WHAT THE EXERCISE ASKS:
Repeat the whole listing word for word, skipping pictures.

%%

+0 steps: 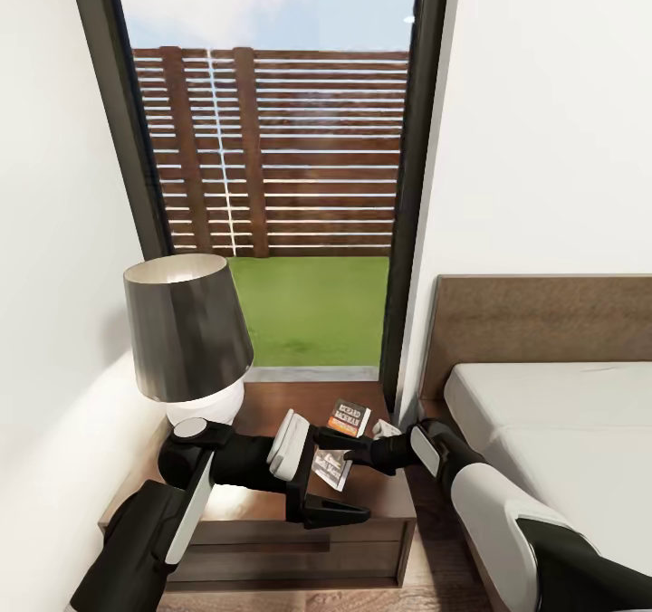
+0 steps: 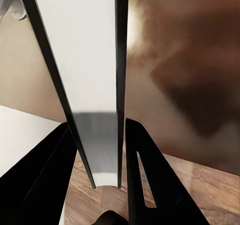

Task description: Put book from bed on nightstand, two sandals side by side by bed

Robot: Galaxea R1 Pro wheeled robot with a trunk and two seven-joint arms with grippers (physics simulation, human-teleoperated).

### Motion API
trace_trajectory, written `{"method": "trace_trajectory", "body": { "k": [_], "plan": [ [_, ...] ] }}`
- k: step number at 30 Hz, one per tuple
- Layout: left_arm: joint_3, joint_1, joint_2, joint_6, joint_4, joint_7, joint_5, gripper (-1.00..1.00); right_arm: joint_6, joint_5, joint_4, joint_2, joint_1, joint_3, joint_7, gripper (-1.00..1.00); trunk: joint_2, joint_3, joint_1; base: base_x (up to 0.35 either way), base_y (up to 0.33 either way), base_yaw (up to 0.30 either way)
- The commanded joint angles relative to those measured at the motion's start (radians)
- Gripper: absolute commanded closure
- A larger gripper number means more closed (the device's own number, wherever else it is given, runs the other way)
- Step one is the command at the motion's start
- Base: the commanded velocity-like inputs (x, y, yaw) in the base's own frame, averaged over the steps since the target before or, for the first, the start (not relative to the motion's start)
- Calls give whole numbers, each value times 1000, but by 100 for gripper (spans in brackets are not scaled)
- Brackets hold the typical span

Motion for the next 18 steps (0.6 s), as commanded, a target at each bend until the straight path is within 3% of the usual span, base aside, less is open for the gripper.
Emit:
{"method": "trace_trajectory", "body": {
  "k": [1,4,10,18],
  "plan": [
    [0,-1,0,11,0,-2,2,-100,7,-4,-2,0,0,-4,-3,100,0,-1,0,0,0,0],
    [0,-1,0,11,0,-2,2,-100,7,-4,-1,1,0,-4,-3,100,0,-1,0,0,0,0],
    [0,-1,0,11,0,0,2,-100,7,-4,-2,1,-1,-4,-5,100,-42,-20,23,0,0,0],
    [0,-1,0,11,0,6,2,-100,7,-4,-7,1,-1,-4,-5,100,-42,-20,23,0,0,0]
  ]
}}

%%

REPLY TO THE TASK:
+0 steps: 
+0 steps: 

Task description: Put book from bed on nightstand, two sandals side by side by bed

Robot: Galaxea R1 Pro wheeled robot with a trunk and two seven-joint arms with grippers (physics simulation, human-teleoperated).

### Motion API
trace_trajectory, written `{"method": "trace_trajectory", "body": { "k": [_], "plan": [ [_, ...] ] }}`
- k: step number at 30 Hz, one per tuple
- Layout: left_arm: joint_3, joint_1, joint_2, joint_6, joint_4, joint_7, joint_5, gripper (-1.00..1.00); right_arm: joint_6, joint_5, joint_4, joint_2, joint_1, joint_3, joint_7, gripper (-1.00..1.00); trunk: joint_2, joint_3, joint_1; base: base_x (up to 0.35 either way), base_y (up to 0.33 either way), base_yaw (up to 0.30 either way)
- The commanded joint angles relative to those measured at the motion's start (radians)
- Gripper: absolute commanded closure
- A larger gripper number means more closed (the device's own number, wherever else it is given, runs the other way)
- Step one is the command at the motion's start
- Base: the commanded velocity-like inputs (x, y, yaw) in the base's own frame, averaged over the steps since the target before or, for the first, the start (not relative to the motion's start)
- Calls give whole numbers, each value times 1000, but by 100 for gripper (spans in brackets are not scaled)
- Brackets hold the typical span

Motion for the next 18 steps (0.6 s), as commanded, a target at each bend until the straight path is within 3% of the usual span, base aside, less is open for the gripper.
Emit:
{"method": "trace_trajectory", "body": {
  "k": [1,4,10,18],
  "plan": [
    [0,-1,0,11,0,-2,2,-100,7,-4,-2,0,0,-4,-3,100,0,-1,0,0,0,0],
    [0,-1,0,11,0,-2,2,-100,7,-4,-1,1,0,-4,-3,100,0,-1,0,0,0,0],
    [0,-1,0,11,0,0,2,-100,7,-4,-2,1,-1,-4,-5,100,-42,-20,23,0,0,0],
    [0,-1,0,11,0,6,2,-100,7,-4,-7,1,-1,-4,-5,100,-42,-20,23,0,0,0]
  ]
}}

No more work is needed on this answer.